(Records from a collection)
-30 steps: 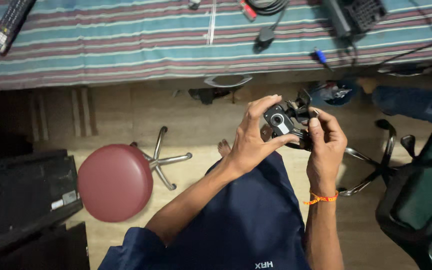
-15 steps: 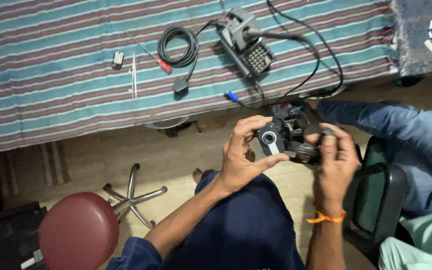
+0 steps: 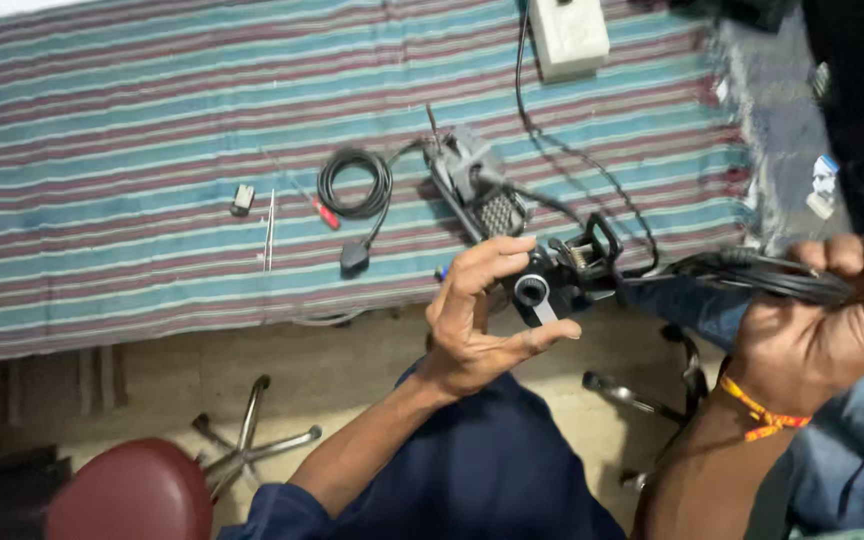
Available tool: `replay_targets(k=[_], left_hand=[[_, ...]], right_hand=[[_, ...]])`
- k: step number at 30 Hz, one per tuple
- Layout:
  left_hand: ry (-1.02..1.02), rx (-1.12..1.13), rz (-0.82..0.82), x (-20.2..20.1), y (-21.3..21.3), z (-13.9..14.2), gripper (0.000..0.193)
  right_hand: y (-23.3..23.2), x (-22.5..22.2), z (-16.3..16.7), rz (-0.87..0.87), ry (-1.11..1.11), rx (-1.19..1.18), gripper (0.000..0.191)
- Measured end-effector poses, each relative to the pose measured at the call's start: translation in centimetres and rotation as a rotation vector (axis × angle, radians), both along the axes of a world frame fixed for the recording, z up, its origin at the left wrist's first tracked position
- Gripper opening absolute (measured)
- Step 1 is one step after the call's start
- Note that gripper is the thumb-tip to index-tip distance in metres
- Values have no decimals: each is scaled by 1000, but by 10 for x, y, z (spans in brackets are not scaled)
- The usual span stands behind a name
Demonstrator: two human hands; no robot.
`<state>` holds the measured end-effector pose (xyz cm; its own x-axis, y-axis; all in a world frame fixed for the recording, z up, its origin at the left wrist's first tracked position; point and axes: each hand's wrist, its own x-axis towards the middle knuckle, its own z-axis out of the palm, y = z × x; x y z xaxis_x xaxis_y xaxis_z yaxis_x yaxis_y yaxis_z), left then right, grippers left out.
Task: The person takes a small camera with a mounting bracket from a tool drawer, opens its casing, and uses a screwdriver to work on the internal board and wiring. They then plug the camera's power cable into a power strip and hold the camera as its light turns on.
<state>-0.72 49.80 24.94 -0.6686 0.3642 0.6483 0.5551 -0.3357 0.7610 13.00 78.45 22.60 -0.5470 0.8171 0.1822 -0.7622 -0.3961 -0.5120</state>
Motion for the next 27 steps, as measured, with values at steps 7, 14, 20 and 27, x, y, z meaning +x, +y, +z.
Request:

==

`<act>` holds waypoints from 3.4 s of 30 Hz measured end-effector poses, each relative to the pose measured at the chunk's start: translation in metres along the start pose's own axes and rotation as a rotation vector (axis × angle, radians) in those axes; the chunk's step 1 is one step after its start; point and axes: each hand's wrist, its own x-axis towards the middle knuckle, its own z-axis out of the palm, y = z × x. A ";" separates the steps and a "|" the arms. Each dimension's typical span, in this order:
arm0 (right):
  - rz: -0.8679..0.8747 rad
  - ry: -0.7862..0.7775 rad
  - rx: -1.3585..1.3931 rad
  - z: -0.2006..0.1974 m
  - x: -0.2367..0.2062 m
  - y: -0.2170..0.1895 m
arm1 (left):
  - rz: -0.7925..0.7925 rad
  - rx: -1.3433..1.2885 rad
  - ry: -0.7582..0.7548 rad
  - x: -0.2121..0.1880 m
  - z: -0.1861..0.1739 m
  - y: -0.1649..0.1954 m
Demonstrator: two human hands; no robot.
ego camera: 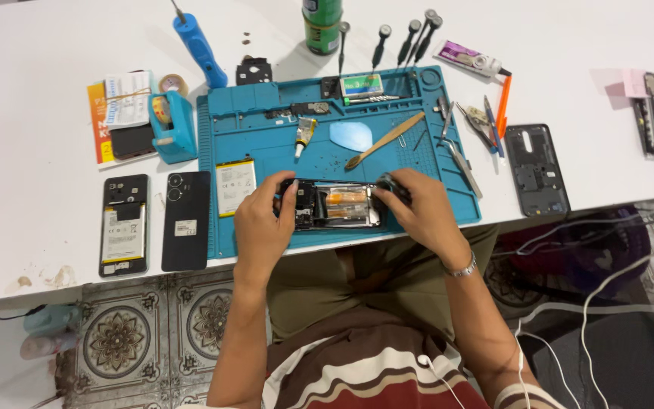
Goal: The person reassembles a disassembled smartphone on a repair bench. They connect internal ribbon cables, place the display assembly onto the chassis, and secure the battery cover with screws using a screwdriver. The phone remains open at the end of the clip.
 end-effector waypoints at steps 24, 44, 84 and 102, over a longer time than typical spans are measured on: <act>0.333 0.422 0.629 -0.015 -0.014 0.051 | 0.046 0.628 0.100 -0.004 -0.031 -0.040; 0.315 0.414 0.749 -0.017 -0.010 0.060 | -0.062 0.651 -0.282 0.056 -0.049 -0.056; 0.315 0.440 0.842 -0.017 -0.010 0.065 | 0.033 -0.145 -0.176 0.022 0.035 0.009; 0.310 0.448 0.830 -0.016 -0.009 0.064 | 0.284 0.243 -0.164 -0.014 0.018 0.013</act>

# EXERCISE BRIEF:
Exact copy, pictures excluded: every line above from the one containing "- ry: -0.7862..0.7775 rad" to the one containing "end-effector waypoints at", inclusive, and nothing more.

# WORKED SOLUTION:
  - ry: -0.7862..0.7775 rad
  - rx: -1.3585..1.3931 rad
  - z: -0.2006..0.1974 m
  - x: -0.2367..0.2062 m
  - y: -0.2170..0.1895 m
arm1 (left):
  - rz: -0.7925..0.7925 rad
  - rx: -1.3433..1.2885 rad
  - ry: -0.7582..0.7548 rad
  - x: -0.2121..0.1880 m
  - z: -0.1861..0.1739 m
  - y: -0.1649..0.1954 m
Demonstrator: two human hands; no robot.
ego camera: 
Goal: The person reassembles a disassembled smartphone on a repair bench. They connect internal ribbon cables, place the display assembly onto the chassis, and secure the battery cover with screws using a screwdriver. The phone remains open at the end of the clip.
 end-effector waypoints at steps 24, 44, 84 and 102, over a longer time than typical spans are measured on: <act>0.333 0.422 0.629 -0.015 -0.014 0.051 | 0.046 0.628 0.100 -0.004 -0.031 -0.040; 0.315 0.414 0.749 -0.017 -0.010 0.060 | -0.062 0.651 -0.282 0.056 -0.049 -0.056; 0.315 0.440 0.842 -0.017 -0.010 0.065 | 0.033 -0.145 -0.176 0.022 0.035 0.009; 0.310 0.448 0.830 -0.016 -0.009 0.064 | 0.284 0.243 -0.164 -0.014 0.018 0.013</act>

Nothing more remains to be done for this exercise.